HBP, could you make a schematic of what you posted?
Are you describing a an isolated ground?
I'm simply suggesting not using the chassis as a wire at any point of the circuit. This might require the use of plastic Cliff-type jacks (or shoulder washer for Switchcraft jacks), and pots which you are sure do not have the contacts electrically connected to the shell. All grounds, center taps, filter cap negatives get connected along a buss isolated form the chassis.
The only wire that connects to the chassis is the 3rd wire of the power cord. That keeps the chassis at zero volts, and keep you safe if some high voltage point inside the amp ever shorts to the chassis. In that case, the circuit breaker back at the service panel trips.
The connection from "circuit ground" (what the upside-down triangle ground symbol really means) to chassis ground is like p. 14 of Merlin's document that Kagliostro linked, except I've used 51Ω
in series with a 0.01uF cap, instead of a parallel arrangement. This is dead-nuts common in pro audio equipment; see for example the Line Input of
this Jensen Transformer schematic.
Well thanks! I never heard of that type grounding lift but I can see where it would be handy to have if you need it.
Have you ever seen someone lop off the ground pin of their 3-wire power cord cause they got hum with all the stuff they had rigged together?
They got the hum because more than 1 piece of gear had a ground pin on the power cord, but the shields of the guitar cables between the gear were also connected to circuit/chassis ground. People cut off one of the ground prongs and the hum stops.
But that ground prong is there to keep you from being electrocuted if there is a massive fault in the amp that puts high voltage on the chassis. So cutting off ground prongs is a no-go.

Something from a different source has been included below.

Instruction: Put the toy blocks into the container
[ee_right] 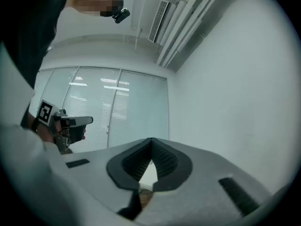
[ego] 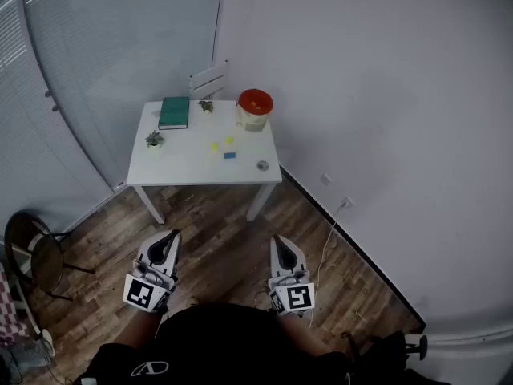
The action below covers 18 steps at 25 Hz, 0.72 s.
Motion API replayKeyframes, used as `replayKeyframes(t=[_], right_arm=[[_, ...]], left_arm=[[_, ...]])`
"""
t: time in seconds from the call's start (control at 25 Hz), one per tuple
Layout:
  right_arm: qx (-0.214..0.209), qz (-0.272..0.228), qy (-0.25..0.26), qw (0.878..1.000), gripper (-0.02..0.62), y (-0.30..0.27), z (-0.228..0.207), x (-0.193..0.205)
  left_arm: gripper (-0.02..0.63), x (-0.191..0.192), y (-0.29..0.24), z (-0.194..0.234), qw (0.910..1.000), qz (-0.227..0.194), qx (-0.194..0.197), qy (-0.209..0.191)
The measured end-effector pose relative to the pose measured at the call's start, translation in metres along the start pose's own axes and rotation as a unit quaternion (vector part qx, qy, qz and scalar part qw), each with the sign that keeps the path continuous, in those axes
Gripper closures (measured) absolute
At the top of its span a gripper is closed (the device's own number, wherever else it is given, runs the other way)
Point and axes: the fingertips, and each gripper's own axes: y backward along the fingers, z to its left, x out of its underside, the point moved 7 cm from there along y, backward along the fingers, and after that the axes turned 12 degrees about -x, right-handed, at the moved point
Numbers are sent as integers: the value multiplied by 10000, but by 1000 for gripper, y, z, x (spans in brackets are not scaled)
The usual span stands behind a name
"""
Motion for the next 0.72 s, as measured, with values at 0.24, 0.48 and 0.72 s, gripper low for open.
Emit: replayKeyframes(t=[0.24, 0.48, 0.72], right_arm=[[-104, 63, 8, 9999, 592, 2, 1, 3], [-224, -250, -293, 9990, 589, 4, 0, -1], [-203, -405, -235, 9987, 589, 7, -5, -4]], left_arm=[[600, -11, -4, -6, 9992, -390, -59, -11], [600, -8, 0, -7, 9997, -251, -19, -7], [600, 2, 3, -10, 10000, 58, -77, -26]])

If instead the interconnected gear has a ground lift like I describe, all but one of the items can have its circuit ground lifted off the chassis ground (and 3rd power cord prong). They will all still find a path to that 3rd wire through the interconnecting cables, but the ground loop is eliminated and hum stops. Further, all equipment still has a solid connection form the chassis to the 3rd prong of the power cord, so there is no risk of electrocution.

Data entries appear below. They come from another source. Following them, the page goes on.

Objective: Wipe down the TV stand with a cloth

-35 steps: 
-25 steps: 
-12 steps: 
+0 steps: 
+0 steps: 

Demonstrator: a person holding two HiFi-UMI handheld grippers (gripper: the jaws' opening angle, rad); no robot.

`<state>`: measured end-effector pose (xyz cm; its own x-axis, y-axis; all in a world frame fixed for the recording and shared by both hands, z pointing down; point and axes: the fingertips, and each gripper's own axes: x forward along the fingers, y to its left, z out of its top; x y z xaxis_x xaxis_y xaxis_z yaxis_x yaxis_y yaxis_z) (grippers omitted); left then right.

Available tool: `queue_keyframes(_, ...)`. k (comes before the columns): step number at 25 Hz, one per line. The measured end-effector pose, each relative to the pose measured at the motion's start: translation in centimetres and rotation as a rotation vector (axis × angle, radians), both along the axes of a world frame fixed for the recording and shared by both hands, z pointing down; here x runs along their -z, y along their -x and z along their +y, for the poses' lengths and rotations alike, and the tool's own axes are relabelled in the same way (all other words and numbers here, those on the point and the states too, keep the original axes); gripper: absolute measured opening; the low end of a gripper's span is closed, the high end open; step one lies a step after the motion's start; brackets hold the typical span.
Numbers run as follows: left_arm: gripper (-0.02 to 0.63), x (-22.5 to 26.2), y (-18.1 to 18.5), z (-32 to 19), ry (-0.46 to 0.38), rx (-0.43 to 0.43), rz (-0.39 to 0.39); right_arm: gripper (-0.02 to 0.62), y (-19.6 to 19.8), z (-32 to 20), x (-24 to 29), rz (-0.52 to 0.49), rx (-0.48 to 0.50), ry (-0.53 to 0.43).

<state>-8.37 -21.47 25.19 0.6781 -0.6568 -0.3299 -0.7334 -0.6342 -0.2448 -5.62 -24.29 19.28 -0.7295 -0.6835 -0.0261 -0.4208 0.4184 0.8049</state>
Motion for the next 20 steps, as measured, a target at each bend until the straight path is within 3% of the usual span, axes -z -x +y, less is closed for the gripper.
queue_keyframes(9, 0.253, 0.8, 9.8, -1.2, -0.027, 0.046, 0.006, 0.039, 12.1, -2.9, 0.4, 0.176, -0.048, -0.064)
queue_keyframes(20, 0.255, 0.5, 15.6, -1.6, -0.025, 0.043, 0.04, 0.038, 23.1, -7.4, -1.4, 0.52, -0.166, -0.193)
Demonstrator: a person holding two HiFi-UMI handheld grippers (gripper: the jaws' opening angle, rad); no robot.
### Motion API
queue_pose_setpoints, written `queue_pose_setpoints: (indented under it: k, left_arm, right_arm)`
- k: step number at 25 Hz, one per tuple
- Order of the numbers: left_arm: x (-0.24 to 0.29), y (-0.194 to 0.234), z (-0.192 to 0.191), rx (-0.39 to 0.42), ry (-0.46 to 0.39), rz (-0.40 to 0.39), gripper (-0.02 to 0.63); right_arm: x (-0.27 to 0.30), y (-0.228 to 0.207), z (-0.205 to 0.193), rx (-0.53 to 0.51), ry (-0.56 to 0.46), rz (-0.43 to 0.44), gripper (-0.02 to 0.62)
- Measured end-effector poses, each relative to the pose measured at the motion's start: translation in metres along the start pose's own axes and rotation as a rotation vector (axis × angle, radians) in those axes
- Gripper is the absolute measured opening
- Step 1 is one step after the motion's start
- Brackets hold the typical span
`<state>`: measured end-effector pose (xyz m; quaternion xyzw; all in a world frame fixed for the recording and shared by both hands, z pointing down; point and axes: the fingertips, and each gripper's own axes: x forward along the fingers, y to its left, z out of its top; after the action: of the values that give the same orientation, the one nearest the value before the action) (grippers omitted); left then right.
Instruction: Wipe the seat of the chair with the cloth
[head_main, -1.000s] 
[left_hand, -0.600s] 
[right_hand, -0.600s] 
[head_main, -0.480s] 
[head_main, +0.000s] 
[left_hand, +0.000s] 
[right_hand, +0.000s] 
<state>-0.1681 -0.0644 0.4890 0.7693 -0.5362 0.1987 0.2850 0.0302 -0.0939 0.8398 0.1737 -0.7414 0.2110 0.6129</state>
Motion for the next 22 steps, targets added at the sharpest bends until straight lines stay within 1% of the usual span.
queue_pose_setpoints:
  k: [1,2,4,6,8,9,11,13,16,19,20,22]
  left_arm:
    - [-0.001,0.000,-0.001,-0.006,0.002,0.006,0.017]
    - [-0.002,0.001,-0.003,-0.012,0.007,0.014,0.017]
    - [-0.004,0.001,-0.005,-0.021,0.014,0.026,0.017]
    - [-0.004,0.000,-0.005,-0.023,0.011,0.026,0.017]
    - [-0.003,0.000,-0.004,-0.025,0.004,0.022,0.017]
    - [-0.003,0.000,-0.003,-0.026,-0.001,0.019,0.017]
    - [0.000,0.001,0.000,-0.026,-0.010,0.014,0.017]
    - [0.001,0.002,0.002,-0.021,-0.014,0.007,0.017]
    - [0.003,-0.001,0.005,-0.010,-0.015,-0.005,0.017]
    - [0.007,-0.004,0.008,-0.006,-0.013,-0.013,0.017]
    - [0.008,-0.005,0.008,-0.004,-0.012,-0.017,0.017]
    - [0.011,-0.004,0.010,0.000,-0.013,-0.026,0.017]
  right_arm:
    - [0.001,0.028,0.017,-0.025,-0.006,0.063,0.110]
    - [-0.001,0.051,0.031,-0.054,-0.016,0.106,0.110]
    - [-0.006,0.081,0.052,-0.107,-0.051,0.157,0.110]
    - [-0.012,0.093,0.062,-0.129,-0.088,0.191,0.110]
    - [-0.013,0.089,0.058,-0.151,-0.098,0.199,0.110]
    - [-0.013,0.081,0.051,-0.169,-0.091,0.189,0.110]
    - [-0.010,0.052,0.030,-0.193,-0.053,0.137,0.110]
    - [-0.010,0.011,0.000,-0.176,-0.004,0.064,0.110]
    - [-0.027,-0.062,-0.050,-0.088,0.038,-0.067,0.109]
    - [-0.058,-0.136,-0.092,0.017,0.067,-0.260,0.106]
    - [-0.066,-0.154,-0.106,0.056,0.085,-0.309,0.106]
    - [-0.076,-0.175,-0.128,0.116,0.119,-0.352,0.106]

There are other ways to do it; Jensen tries to convince you to buy one of their fine transformers to isolate the equipment at the input, because it's probably easier to do that as a modification on an existing piece of PC board mass-produced equipment. They still show the ground lift switch as I described.

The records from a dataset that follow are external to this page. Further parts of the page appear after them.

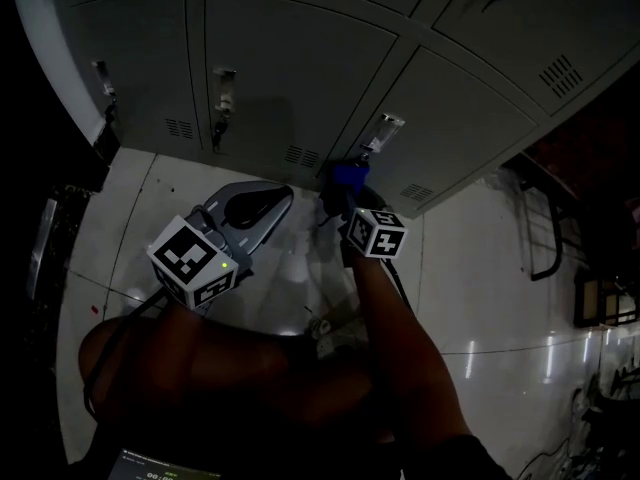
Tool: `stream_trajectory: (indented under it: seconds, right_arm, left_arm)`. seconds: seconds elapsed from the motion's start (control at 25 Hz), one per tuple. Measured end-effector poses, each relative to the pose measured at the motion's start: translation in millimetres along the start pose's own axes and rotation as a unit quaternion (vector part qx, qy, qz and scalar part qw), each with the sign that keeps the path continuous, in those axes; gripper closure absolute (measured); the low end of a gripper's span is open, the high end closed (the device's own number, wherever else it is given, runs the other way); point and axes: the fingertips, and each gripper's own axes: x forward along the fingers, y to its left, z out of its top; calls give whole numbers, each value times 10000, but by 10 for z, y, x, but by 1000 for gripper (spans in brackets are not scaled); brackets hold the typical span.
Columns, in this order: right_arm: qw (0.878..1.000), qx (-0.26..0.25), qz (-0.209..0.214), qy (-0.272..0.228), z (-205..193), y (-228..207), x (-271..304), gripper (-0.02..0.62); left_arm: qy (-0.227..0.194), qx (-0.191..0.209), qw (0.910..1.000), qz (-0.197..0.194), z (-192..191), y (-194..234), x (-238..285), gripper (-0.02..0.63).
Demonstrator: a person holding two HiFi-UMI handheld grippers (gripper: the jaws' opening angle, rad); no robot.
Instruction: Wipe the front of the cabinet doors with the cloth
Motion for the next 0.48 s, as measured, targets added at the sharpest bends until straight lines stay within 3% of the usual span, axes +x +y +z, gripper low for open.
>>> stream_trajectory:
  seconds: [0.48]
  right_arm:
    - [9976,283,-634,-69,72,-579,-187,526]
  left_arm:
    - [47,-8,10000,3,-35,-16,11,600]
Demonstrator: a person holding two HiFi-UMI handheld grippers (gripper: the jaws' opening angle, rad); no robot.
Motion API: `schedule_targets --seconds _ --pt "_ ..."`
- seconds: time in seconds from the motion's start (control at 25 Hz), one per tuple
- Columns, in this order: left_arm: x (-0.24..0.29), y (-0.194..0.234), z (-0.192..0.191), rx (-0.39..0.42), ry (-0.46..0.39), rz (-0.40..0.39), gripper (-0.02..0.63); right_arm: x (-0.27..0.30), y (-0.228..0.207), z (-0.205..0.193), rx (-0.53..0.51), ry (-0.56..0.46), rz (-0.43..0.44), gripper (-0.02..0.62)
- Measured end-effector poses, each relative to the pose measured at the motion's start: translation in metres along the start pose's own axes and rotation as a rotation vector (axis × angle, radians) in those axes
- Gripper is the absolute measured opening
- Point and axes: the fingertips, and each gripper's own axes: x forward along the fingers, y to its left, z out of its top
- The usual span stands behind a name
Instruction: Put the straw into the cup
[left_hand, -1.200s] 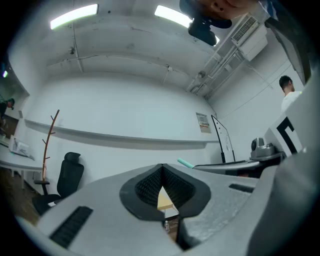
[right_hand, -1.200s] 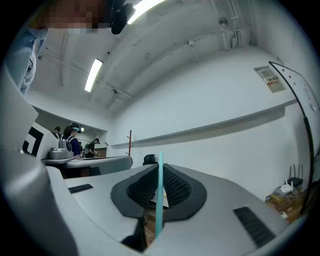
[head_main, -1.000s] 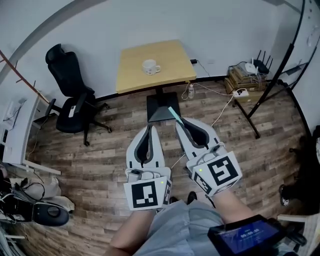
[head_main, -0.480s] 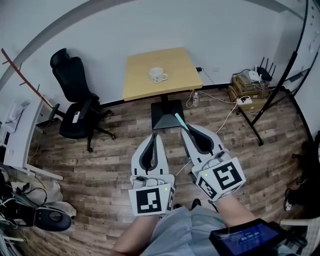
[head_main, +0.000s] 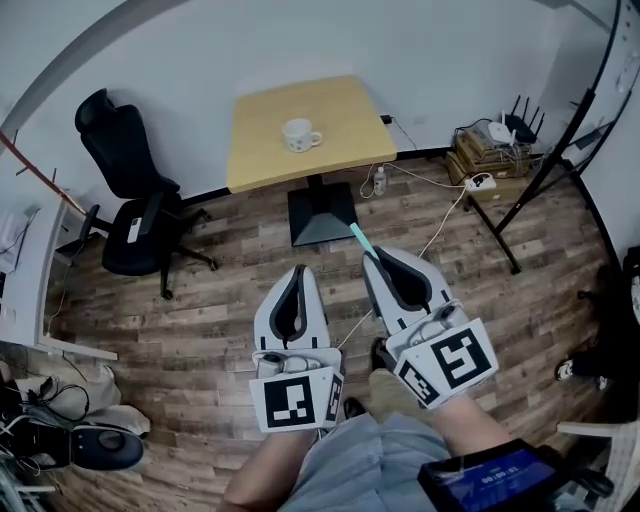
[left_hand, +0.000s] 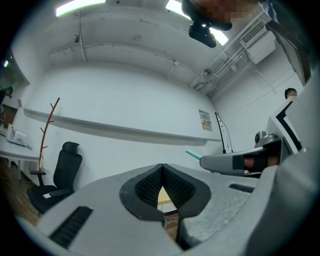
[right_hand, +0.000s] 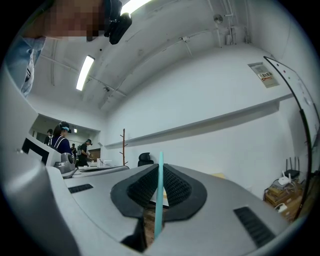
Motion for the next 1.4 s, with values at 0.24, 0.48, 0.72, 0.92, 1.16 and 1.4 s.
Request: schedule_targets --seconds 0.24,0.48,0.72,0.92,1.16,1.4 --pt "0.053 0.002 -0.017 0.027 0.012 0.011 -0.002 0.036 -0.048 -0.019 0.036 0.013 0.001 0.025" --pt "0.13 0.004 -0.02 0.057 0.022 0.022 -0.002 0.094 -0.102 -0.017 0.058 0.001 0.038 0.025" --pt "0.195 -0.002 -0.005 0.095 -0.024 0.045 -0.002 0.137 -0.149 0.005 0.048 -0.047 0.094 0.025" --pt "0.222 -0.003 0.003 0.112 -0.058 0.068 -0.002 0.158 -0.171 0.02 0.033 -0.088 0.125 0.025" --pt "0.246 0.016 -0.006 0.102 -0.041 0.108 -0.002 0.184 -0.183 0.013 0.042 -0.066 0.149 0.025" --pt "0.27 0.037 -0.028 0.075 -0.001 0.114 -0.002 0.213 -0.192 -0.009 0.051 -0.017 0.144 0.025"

If you just plug a guitar into an amp, or use only a couple pedals with batteries or a 2-prong wall wart, you will spend 95% or more of your time with the ground lift switch in a position that connects the circuit ground to the chassis. I know right now in my amp, I get a slight buzz with the circuit ground lifted off the chassis. That said, if I had other gear with its own 3-prong power cord interconnected, I wouldn't get buzz in the lifted position, I'd get a silent background. If I didn't have the ground lift, then I'd get ground-loop hum in the same situation.
In practice, you might not even mark which position is which on the ground lift switch. You'd flip it to whatever setting gives the least noise, just like you did in the 50's-60's with the original Fender ground switch and 2-prong cord.